WORK INSTRUCTIONS
Everything in the records below except the pictures must be written out exactly.

————

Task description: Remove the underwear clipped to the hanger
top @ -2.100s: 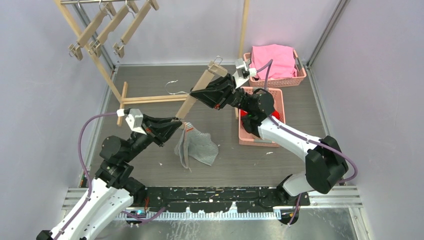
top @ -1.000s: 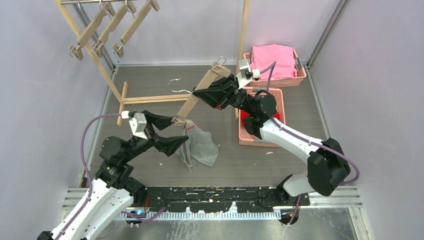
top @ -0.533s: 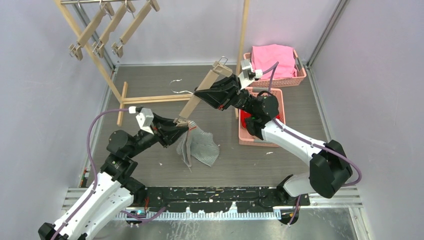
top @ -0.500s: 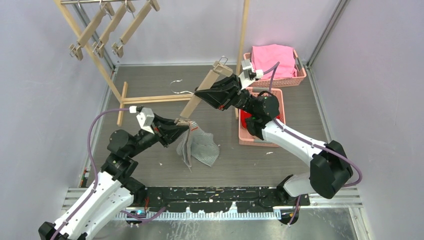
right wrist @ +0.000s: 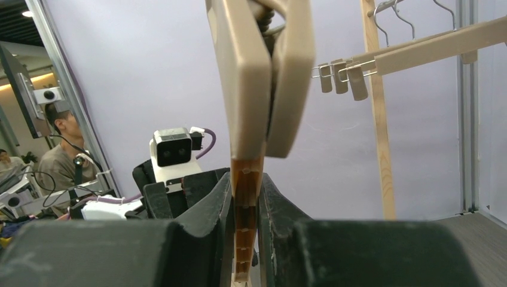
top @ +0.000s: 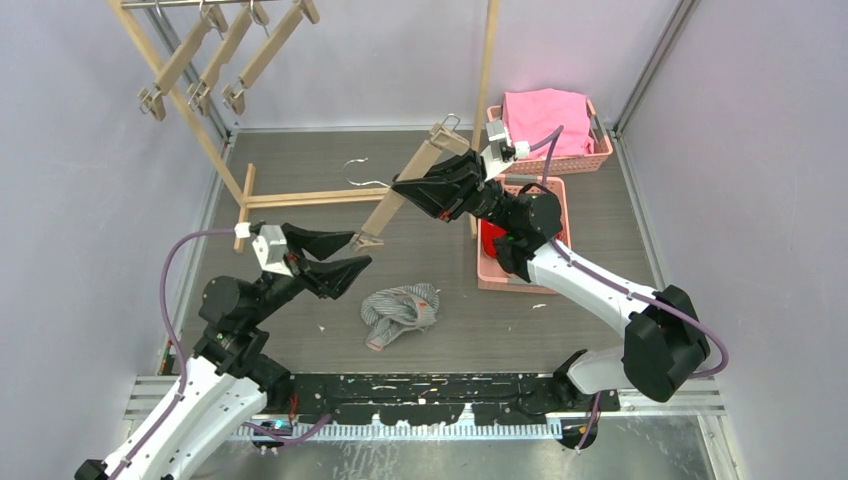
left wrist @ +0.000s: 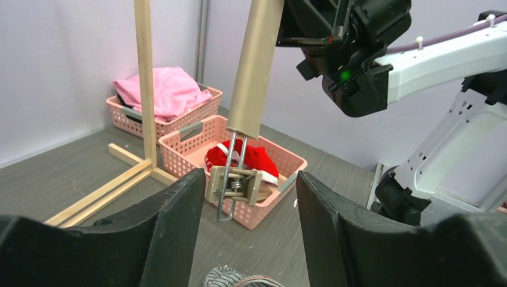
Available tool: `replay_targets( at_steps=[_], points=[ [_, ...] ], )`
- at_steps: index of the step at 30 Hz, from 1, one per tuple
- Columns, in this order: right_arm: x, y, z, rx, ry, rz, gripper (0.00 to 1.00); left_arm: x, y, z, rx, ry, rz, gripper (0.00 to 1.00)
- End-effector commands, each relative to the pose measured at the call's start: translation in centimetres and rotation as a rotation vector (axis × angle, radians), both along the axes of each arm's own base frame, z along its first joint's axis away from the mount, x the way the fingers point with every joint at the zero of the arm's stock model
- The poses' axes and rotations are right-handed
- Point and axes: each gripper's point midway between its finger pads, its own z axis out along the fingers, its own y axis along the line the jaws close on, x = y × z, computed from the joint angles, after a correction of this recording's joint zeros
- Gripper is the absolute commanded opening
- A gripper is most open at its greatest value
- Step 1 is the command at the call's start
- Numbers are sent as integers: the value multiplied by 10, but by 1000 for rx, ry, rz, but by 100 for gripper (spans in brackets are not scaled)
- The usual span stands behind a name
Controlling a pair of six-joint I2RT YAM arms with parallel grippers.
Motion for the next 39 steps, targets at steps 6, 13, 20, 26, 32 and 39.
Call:
replay_targets(
  at_steps=[6, 13, 20, 26, 32, 39],
  points=[
    [-15, -11, 24, 61, -74, 7, 1, 6, -5, 34, -19, -71, -7, 58],
    [-19, -10, 24, 45, -80, 19, 1, 16, -19, 52, -20, -93, -50, 56],
    [-19, -8, 20, 35, -76, 16, 1, 17, -22, 63, -24, -109, -58, 49],
    [-17, -9, 21, 38, -74, 11, 1, 14, -21, 66, -22, -118, -66, 32],
    [-18, -10, 24, 45, -79, 5, 1, 12, -25, 57, -7, -112, -97, 15],
    [-15, -10, 20, 40, -63, -9, 1, -3, -20, 73, -31, -174, -115, 0]
  ],
)
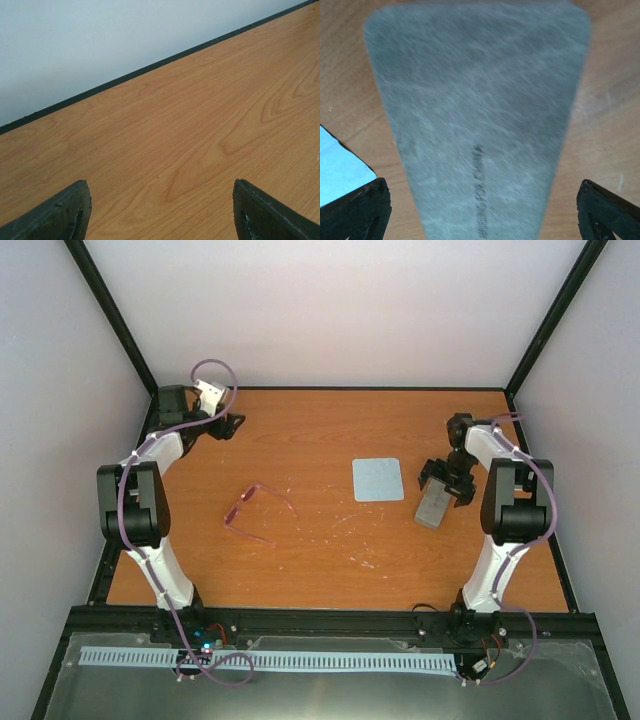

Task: Organize the sunglasses
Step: Pick up the sunglasses case from the center of the board.

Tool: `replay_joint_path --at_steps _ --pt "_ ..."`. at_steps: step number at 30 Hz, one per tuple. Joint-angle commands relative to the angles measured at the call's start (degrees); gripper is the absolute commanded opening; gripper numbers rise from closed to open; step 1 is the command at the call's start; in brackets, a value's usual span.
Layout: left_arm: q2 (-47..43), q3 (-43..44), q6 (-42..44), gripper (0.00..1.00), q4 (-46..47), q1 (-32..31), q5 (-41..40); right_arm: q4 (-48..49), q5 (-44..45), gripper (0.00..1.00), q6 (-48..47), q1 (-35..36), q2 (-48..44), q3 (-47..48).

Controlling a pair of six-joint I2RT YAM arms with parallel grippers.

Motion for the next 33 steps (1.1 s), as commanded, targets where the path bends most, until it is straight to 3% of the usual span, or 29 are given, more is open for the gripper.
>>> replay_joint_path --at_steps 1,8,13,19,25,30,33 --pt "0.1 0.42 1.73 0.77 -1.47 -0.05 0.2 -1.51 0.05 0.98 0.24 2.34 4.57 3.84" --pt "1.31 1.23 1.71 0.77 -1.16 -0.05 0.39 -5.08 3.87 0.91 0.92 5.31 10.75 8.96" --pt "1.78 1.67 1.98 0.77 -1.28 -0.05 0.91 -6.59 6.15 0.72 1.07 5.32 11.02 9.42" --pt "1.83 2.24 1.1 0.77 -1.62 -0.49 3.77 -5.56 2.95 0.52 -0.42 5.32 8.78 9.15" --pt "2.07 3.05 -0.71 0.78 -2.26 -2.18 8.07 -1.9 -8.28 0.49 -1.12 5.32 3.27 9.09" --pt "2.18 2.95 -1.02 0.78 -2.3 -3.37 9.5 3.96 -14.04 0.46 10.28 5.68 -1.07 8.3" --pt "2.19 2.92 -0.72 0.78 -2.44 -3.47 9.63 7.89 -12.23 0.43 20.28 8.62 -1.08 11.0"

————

ANSWER TO THIS EXERCISE
Task description: Remove the underwear clipped to the hanger
top @ -2.100s: 
top @ -1.000s: 
top @ -0.533s: 
top @ -0.500s: 
right wrist @ +0.000s: 
top @ +0.000s: 
left wrist @ +0.000s: 
Available tool: `replay_targets( at_steps=[_], points=[ [_, ...] ], )`
- at_steps: index of the step at 30 Hz, from 1, one per tuple
- Columns, in this order: right_arm: x, y, z, rx, ry, rz, gripper (0.00 to 1.00); left_arm: x, y, z, rx, ry, rz, gripper (0.00 to 1.00)
- End-effector commands, each relative to the pose measured at the call's start: translation in centimetres and rotation as a rotation vector (axis × angle, radians), both along the axes of each arm's own base frame, z along its first joint's axis away from the mount, x the way the fingers point with every joint at the zero of the arm's stock model
- The poses' axes and rotations are right-handed
- Point and axes: each gripper's point midway between its finger pads, its own z axis out along the fingers, its own y axis along the line the jaws close on, x = y × z, computed from the joint angles, after a correction of this recording's joint zeros
- Gripper is the absolute commanded opening
- A gripper is most open at its greatest value
- Step 1 is the command at the call's start
- Numbers are sent as integers: the value multiplied by 10, but by 1000 for rx, ry, rz, but by 100 for gripper (spans in brackets are not scaled)
- The usual span stands behind a name
Controlling a pair of six-joint I2RT YAM arms with parallel grippers.
Motion for the next 39 steps, targets at steps 6, 13, 20, 26, 32 and 39.
Call:
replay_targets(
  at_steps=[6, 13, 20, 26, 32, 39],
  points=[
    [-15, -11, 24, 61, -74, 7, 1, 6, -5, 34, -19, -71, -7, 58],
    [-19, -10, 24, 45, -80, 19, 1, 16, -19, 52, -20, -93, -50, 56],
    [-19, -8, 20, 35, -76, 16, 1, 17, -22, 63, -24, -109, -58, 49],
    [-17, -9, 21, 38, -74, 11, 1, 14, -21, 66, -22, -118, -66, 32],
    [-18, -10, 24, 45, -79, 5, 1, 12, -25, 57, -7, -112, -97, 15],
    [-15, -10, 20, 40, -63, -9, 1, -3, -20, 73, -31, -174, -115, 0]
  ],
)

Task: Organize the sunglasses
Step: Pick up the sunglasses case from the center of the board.

Tool: `replay_joint_path --at_steps _ --pt "_ ..."`. at_steps: step number at 30 Hz, one per tuple. Joint-angle commands relative to the angles measured at the call's start (degrees); gripper is the absolute commanded opening; gripper numbers rise from closed to open; step 1 is the command at the call's start; in brackets, a value's usual span.
Layout: left_arm: q2 (-47..43), q3 (-43..44), q6 (-42..44), gripper (0.00..1.00), q4 (-46..47), q1 (-32..31), q5 (-41..40); right_arm: q4 (-48..49), q5 (-44..45), gripper (0.00..1.00), q6 (-48..47), q1 (-35..36), q2 (-48..44), q3 (-47..48).

Controlling a pair of six-joint I2RT YAM arms with parallel grippers.

Motion for the next 33 steps (1.1 s), as commanded, targets where the path bends most, until it is straight to 3% of the usual span, or 29 are given, more is open for the gripper.
>>> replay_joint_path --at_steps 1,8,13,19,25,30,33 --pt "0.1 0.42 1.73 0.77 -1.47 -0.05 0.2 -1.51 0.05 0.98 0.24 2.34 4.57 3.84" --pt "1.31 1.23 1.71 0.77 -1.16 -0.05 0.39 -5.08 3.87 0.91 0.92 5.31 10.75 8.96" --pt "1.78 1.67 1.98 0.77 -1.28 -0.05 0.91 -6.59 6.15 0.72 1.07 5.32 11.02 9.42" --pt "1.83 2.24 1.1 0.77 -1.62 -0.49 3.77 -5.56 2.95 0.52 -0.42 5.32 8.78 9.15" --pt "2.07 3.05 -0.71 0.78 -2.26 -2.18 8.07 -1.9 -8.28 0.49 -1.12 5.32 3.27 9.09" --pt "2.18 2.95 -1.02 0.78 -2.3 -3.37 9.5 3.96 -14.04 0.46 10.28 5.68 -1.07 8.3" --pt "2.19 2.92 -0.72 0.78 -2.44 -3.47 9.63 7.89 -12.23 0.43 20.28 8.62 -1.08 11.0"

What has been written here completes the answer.